Muchos leoneses no aceptan tal explicación. El Ayuntamiento de la capital reclamó el año pasado a la RAE que elimine la acepción. Por el contrario, el Libro de estilo de EL PAÍS, que en estos casos se guía más por las autoridades lingüísticas que por los textos legales y políticos, acepta como correcto “castellanoleonés”, aunque recuerda que el Estatuto de Autonomía “prefiere” el “castellano y leonés”.
El de Castilla y León no es, ni mucho menos, el único caso que levanta pasiones sobre topónimos o gentilicios. El incorrecto uso de “Murcia” —nombre de la ciudad— como sinónimo de “Región de Murcia” —así se denomina oficialmente la comunidad autónoma— ha originado reiteradas protestas de Óscar de Jódar. “Agotan mi paciencia”, afirma.
Más duros han sido los comentarios de José Luis Lorenzo Ferrer, que ha enviado insistentes correos para alertar de que la ciudad de Valencia tiene aprobada como única grafía oficial la de “València”, con acento grave o inverso.
Se trata de un asunto más complejo. La lógica lingüística del Libro de estilo impone que, como principio general, “los nombres de capitales, islas y provincias españolas” se escriben en castellano. El problema ha surgido porque el Libro asume desde hace muchos años como excepciones Lleida y Girona. En ediciones posteriores, se amplió la lista a Ourense y A Coruña.
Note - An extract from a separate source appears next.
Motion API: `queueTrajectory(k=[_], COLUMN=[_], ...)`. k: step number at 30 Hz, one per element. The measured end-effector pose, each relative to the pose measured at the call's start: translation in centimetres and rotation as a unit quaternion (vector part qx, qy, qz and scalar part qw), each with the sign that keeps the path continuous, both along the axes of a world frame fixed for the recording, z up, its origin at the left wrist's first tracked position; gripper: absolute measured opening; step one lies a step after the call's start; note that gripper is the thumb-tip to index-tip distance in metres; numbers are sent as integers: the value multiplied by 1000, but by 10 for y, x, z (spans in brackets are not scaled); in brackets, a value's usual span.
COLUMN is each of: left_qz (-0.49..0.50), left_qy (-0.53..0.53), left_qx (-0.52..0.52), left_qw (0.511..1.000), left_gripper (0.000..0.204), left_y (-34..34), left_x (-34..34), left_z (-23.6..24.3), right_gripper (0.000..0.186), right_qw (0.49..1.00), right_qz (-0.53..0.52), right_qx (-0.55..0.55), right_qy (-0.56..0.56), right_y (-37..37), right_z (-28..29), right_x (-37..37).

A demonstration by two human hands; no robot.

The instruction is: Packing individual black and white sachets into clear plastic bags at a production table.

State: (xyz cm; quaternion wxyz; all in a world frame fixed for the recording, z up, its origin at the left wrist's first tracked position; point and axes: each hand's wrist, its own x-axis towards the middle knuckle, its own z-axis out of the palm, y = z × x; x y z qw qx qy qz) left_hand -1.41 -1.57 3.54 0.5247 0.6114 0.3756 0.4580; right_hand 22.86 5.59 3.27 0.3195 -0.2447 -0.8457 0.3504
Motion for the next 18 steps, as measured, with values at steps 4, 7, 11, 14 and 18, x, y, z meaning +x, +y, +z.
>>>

Y en la última edición, hace un año, se sumaron Gipuzkoa y Bizkaia.
El Libro de estilo explica que tales singularidades se deben “a la tradición asentada” en esas tres autonomías (Cataluña, Galicia y País Vasco) que accedieron a la misma por una vía constitucional —el artículo 151— más rápida que la mayoría de las comunidades. No le vale el extraño argumento —en este caso más político que lingüístico— a Lorenzo Ferrer. “O cambian la norma o se la aplican a todos”, espeta el lector con esa tesis difícil, si no imposible, de rebatir.
Los estatutos de autonomía se modifican, los diccionarios de la RAE cambian y el Libro de estilo se actualiza en cada edición. Está en vigor la vigesimotercera. Confiamos en que haya más y mejores, pero siempre serán ese contrato con los lectores, esa pequeña Constitución con reglas transparentes que nos comprometemos a cumplir sabiendo que resulta imposible convencer a todos en cada momento. En eso no somos una excepción.